**PROBLEM TO SOLVE:** Leave out the pictures, and retype only the lines from the beginning of the material through the line that contains "The wanted answer traces the outline of the left arm", including both.

**RECORD EXTRACTS:**
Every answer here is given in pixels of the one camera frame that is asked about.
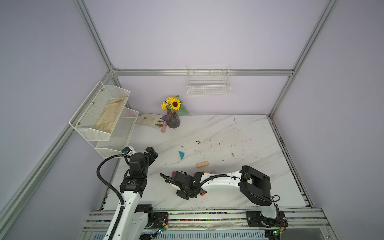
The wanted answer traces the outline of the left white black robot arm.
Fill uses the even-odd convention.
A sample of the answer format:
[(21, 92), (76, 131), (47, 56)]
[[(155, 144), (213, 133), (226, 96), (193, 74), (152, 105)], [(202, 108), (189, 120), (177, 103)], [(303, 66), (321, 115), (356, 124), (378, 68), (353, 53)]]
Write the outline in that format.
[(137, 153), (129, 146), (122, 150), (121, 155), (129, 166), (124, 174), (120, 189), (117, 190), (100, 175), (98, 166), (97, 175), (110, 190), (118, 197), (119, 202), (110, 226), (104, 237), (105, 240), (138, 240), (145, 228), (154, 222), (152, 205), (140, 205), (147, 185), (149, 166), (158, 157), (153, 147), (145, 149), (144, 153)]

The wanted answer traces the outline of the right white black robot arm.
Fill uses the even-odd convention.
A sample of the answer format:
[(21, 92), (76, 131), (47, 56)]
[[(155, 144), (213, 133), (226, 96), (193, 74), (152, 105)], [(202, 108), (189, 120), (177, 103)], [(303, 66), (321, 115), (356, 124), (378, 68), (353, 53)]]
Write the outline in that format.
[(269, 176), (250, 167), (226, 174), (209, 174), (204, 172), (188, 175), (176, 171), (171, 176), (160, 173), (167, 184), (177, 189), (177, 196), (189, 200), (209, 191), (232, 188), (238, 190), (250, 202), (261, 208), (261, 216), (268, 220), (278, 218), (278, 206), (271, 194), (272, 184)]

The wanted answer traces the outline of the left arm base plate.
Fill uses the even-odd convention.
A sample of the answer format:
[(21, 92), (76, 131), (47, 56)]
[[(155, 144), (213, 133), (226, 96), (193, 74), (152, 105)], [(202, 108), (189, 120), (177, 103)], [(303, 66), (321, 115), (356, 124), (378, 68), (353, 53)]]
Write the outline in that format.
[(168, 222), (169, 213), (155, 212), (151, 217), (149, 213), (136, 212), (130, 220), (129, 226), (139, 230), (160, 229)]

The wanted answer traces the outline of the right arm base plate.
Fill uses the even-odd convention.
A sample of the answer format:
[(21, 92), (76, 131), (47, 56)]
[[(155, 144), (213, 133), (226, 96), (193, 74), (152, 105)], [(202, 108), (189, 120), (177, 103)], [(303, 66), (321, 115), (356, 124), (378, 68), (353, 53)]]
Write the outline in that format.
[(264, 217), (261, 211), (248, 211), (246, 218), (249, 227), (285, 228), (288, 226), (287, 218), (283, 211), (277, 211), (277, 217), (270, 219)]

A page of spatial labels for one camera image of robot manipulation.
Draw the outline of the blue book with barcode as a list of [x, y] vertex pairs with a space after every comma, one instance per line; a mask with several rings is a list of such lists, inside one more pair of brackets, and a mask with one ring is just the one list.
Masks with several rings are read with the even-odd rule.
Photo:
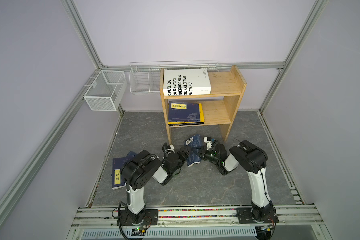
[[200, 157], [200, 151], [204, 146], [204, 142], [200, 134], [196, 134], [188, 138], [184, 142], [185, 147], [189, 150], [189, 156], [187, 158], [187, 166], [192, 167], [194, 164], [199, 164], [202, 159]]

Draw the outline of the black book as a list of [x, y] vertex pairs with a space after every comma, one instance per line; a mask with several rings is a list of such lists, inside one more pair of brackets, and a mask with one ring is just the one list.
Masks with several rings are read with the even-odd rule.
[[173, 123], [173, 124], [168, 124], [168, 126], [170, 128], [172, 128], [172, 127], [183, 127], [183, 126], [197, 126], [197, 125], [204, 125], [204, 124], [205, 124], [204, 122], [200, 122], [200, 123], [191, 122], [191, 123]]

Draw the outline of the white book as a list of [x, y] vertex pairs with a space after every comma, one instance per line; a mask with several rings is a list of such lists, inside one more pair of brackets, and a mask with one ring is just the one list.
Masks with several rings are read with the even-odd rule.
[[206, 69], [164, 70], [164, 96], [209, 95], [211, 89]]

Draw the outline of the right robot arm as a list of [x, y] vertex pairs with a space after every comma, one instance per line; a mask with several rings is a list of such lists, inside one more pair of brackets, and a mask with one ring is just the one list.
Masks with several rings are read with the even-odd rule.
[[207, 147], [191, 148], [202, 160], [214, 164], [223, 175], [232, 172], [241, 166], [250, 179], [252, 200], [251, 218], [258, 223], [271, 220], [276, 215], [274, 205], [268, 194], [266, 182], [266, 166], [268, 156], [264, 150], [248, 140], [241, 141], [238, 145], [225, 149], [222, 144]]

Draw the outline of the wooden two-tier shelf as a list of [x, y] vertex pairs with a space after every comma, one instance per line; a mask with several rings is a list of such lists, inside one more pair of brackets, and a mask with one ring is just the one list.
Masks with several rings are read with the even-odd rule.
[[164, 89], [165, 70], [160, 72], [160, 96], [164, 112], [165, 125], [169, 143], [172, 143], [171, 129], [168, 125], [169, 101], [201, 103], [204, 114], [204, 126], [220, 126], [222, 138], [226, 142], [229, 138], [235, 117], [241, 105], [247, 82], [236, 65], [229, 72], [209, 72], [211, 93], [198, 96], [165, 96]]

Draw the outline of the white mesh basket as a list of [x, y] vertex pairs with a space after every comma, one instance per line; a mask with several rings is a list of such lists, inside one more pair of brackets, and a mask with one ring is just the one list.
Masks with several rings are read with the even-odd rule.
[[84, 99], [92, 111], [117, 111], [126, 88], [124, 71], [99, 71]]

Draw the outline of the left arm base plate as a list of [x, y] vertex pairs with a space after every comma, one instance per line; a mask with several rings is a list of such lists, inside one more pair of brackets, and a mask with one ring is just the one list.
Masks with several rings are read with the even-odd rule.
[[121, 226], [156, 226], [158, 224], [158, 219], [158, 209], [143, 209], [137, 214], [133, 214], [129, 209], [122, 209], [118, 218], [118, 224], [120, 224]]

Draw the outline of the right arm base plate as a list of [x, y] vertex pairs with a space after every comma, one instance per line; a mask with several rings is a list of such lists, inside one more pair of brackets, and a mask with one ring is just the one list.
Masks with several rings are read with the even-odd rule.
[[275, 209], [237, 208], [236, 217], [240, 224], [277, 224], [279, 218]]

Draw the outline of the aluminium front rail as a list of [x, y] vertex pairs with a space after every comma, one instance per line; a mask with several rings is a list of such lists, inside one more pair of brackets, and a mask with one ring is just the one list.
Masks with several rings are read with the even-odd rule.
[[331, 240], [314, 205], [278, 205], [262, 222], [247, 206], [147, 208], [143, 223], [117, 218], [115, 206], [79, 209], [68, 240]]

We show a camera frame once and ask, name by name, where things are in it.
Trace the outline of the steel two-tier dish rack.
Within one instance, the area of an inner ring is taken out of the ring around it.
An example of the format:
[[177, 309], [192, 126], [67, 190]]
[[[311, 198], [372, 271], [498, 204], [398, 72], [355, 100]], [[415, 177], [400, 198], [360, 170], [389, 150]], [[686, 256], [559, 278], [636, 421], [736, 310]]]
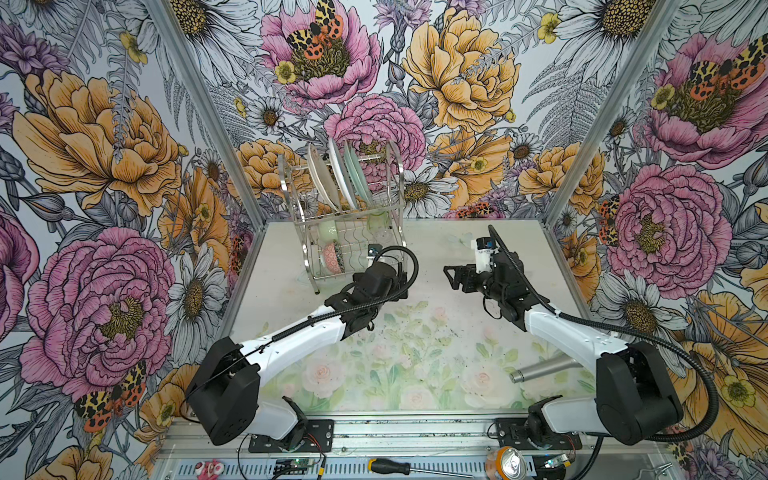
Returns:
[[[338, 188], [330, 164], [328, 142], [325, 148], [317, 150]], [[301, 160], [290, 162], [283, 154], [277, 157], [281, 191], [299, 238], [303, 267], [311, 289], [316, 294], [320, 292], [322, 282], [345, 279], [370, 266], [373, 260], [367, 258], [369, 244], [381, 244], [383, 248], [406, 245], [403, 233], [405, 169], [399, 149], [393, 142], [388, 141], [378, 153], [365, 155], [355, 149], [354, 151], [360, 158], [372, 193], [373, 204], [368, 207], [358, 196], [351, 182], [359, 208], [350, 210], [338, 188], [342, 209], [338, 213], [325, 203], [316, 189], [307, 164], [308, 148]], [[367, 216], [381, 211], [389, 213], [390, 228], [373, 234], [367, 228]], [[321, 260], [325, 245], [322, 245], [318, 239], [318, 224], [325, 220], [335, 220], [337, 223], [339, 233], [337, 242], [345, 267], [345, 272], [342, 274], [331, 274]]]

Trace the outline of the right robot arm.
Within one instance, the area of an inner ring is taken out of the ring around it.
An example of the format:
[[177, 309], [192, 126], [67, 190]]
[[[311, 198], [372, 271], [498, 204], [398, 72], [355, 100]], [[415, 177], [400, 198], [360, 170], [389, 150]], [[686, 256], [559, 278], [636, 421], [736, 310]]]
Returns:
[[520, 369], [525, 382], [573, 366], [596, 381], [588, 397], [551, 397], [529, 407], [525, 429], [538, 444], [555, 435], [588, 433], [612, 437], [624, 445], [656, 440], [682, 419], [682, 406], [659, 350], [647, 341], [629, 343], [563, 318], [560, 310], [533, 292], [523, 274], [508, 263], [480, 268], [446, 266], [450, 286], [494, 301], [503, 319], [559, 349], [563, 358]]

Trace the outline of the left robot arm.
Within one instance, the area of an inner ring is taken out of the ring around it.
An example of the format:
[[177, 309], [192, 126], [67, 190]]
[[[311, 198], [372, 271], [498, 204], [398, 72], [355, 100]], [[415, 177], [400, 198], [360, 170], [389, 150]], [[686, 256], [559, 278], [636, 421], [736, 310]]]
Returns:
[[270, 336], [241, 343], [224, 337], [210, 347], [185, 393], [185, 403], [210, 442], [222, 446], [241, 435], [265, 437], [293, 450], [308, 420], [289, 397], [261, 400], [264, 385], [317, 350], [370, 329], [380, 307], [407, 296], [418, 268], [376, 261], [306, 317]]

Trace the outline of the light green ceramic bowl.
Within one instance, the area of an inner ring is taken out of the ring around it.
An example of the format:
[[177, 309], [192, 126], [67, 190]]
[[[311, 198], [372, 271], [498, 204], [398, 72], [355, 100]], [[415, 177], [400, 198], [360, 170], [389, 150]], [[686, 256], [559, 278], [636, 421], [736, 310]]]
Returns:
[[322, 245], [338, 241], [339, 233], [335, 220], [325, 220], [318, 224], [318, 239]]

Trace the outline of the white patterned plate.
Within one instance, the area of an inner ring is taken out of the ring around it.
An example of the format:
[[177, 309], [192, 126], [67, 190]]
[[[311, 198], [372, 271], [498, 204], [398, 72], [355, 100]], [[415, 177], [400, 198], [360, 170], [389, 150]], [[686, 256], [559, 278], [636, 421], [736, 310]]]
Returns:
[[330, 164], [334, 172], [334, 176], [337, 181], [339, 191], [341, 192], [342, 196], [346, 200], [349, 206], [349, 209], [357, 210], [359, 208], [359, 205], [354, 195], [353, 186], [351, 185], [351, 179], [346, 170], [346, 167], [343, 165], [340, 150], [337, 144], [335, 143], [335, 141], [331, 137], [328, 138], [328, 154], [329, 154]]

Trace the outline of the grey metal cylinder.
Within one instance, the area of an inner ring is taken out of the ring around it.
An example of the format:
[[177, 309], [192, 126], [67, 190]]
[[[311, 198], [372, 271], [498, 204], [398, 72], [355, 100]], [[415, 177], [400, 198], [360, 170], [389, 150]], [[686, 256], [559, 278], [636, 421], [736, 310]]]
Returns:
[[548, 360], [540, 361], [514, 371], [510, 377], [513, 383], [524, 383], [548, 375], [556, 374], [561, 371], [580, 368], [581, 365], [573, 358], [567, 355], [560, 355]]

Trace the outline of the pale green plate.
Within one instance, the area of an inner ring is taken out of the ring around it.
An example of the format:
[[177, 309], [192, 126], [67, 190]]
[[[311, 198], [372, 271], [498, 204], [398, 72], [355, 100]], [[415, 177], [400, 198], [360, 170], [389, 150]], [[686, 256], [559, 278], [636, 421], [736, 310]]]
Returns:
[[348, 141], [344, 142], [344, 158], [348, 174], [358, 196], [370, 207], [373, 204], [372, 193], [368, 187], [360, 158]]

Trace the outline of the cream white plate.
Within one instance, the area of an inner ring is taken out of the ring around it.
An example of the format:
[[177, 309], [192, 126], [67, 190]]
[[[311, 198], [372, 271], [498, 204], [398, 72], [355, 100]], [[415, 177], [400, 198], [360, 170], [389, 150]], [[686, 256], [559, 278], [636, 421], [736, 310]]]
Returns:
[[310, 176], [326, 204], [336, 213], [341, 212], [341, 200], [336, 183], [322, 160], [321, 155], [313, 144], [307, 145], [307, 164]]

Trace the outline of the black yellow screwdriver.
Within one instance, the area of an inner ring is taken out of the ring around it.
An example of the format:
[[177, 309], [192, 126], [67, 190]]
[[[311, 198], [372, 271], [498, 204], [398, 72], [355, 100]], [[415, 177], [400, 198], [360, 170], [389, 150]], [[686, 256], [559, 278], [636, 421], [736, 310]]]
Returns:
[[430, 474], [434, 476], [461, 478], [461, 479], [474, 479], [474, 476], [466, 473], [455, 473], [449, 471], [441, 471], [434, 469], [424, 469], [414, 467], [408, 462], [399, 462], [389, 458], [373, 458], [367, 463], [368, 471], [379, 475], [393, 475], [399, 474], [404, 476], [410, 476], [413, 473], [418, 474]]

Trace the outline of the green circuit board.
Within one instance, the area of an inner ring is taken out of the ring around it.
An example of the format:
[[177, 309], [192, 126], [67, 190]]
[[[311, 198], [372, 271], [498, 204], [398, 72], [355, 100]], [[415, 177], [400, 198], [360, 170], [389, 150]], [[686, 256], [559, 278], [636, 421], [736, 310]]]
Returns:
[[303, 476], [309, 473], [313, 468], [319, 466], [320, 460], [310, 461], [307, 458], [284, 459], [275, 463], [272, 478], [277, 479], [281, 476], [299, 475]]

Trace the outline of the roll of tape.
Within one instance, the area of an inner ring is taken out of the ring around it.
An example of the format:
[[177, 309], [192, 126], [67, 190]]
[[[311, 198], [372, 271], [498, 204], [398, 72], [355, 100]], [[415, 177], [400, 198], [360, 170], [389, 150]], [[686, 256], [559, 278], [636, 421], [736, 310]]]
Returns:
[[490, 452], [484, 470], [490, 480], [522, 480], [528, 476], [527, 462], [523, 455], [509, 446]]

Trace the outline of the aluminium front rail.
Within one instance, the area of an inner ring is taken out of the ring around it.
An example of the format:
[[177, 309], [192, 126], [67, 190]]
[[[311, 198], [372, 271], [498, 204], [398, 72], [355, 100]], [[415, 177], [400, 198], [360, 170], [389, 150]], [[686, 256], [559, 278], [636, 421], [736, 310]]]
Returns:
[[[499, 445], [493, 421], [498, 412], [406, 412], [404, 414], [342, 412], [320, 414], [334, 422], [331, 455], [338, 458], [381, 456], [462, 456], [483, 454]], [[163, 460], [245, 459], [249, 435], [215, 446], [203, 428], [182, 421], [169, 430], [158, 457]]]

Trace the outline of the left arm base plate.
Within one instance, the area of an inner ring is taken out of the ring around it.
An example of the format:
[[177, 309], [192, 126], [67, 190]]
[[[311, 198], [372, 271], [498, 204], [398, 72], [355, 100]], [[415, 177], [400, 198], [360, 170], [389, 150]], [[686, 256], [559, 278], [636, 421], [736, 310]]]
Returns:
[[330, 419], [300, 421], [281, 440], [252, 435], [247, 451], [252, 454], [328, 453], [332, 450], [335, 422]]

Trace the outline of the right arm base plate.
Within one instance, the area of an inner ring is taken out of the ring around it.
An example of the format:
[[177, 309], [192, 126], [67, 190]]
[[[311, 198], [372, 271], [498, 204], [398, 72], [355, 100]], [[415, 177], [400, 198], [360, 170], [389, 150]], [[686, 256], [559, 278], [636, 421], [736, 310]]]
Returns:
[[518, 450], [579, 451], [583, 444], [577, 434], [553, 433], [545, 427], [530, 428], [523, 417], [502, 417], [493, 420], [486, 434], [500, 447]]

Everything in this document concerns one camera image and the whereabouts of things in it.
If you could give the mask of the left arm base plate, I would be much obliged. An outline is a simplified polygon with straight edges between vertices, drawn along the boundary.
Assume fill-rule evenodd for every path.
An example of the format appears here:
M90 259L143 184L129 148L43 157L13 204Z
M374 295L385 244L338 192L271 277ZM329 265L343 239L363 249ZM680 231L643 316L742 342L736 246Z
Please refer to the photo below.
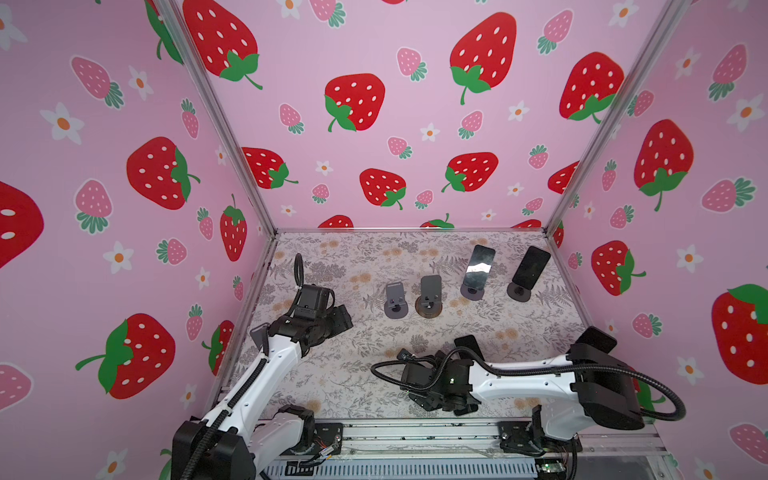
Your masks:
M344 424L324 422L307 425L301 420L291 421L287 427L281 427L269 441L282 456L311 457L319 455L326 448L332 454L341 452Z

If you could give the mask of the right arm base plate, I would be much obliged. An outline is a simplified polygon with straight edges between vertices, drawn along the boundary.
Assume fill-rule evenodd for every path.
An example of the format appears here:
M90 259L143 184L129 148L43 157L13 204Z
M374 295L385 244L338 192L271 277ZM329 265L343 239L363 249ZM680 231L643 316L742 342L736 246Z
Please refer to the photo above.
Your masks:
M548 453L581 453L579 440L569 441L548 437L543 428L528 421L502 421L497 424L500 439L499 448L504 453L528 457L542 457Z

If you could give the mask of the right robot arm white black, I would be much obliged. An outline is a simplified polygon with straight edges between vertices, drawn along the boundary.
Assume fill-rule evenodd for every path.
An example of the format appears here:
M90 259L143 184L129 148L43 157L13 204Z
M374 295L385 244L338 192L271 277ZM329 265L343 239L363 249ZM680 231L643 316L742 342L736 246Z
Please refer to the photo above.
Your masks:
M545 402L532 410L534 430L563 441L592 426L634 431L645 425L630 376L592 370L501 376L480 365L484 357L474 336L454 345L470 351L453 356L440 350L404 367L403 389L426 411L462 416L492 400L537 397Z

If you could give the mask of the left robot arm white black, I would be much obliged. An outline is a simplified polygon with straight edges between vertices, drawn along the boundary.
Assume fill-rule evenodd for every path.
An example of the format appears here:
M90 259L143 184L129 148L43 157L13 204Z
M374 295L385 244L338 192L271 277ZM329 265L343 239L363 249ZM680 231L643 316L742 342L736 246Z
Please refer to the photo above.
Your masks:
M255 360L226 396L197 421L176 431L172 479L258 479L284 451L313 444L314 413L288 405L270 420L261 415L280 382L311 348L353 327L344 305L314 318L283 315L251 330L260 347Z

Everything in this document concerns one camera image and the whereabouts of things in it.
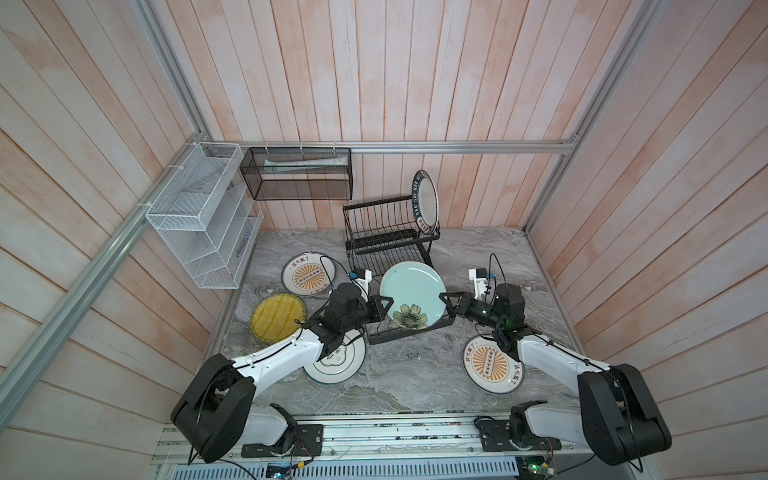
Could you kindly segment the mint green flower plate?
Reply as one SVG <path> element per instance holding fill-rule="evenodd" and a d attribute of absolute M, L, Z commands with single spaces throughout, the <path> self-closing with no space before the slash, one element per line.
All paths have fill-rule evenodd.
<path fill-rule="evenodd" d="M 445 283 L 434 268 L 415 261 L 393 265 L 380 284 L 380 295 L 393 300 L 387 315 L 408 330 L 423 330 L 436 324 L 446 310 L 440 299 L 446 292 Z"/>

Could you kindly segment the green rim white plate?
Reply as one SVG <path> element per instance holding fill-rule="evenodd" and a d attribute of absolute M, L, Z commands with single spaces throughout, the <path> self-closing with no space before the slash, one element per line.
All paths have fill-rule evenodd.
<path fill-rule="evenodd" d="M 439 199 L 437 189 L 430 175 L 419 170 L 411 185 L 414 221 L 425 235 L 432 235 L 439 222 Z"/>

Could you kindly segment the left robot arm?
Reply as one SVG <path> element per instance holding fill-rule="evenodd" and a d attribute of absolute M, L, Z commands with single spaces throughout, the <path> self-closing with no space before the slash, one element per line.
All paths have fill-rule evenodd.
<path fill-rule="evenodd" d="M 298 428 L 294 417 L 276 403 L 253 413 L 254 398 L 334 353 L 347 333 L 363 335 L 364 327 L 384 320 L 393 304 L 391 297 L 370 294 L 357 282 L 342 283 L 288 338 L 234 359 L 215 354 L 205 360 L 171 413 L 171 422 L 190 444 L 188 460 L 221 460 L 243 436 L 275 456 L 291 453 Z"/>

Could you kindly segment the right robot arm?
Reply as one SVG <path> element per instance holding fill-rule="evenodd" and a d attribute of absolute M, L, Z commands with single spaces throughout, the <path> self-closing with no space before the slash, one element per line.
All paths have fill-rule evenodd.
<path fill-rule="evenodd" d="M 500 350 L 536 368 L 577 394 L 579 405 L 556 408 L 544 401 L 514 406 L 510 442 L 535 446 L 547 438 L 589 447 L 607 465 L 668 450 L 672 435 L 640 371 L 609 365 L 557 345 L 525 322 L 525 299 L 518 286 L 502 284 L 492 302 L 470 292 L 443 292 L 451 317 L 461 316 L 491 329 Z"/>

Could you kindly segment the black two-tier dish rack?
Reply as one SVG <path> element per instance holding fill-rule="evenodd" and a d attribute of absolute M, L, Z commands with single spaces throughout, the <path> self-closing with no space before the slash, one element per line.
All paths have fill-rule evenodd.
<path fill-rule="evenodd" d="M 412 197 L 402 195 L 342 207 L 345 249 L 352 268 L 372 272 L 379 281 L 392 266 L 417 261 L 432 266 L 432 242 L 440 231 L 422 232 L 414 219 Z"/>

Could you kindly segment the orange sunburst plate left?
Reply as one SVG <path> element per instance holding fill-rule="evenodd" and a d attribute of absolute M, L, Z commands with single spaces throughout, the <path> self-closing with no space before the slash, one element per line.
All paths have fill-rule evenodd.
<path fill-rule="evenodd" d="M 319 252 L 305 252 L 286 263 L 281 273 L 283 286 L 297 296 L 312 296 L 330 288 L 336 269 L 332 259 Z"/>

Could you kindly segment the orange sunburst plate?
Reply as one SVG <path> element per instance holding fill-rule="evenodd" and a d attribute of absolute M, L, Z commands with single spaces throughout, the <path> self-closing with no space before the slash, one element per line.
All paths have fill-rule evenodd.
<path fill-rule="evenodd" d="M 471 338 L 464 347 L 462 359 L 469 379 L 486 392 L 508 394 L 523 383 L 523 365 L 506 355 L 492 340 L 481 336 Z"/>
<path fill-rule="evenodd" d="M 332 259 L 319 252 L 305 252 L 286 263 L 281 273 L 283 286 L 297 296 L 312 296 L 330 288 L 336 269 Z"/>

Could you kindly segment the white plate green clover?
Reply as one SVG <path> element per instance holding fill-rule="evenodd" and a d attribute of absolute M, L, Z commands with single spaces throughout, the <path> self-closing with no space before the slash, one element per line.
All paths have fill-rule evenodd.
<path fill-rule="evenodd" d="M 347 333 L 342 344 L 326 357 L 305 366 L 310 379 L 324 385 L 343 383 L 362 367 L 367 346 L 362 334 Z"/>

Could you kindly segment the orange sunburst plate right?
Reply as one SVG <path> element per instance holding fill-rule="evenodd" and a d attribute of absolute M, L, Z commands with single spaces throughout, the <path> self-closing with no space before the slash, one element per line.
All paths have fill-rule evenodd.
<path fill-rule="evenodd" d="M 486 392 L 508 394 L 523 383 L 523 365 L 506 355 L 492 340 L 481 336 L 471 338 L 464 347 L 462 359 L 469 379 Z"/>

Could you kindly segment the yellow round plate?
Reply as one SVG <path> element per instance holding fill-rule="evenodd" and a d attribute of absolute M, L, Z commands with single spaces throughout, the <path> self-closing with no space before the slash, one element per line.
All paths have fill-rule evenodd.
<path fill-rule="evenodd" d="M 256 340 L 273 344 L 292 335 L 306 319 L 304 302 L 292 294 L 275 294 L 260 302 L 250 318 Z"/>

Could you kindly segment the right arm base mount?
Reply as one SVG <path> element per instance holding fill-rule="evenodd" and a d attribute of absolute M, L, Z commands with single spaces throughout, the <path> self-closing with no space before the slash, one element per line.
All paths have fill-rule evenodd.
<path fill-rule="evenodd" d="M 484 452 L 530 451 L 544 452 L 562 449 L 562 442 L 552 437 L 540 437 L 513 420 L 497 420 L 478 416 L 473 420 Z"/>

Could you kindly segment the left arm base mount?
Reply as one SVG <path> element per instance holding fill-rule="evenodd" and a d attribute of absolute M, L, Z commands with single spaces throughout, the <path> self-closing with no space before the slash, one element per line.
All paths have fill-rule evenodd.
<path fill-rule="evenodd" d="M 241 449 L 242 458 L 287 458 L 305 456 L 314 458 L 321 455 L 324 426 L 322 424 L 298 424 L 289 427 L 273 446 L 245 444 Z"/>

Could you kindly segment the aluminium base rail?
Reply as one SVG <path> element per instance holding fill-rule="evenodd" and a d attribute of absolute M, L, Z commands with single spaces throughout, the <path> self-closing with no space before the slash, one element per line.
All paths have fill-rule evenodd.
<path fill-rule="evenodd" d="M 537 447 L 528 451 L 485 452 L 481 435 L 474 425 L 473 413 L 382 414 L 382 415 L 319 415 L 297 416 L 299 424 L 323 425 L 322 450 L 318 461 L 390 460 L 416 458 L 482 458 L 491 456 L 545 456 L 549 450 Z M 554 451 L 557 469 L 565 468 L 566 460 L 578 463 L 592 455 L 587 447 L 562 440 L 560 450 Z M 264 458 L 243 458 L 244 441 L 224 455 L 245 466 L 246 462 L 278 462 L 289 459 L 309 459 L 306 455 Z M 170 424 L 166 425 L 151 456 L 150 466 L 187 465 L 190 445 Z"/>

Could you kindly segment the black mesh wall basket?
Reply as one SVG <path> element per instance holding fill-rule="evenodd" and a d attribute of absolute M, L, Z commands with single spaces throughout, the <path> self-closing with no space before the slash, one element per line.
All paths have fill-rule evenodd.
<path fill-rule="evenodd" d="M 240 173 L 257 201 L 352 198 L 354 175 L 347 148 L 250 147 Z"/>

**SOLVED EXERCISE:**
Every answer here is given in pixels of the one camera frame that is asked about.
The wanted answer traces the outline of the left white black robot arm.
Fill uses the even-odd convention.
A sample of the answer format:
[(21, 92), (76, 131), (47, 56)]
[[(155, 144), (213, 133), (226, 96), (193, 74), (152, 105)], [(202, 108), (189, 120), (177, 103)], [(303, 66), (321, 115), (356, 124), (378, 68), (353, 53)]]
Write the outline in that format.
[(137, 153), (129, 146), (122, 150), (121, 155), (129, 166), (124, 174), (120, 189), (117, 190), (100, 175), (98, 166), (97, 175), (110, 190), (118, 197), (119, 202), (110, 226), (104, 237), (105, 240), (138, 240), (145, 228), (154, 222), (152, 205), (140, 205), (147, 185), (149, 166), (158, 157), (153, 147), (145, 149), (144, 153)]

The wanted answer traces the outline of the right white black robot arm.
Fill uses the even-odd convention.
A sample of the answer format:
[(21, 92), (76, 131), (47, 56)]
[[(155, 144), (213, 133), (226, 96), (193, 74), (152, 105)], [(202, 108), (189, 120), (177, 103)], [(303, 66), (321, 115), (356, 124), (378, 68), (353, 53)]]
Write the outline in that format.
[(269, 176), (250, 167), (226, 174), (209, 174), (204, 172), (188, 175), (176, 171), (171, 176), (160, 173), (167, 184), (177, 189), (177, 196), (189, 200), (209, 191), (232, 188), (238, 190), (250, 202), (261, 208), (261, 216), (268, 220), (278, 218), (278, 206), (271, 194), (272, 184)]

The wanted answer traces the outline of the left arm base plate.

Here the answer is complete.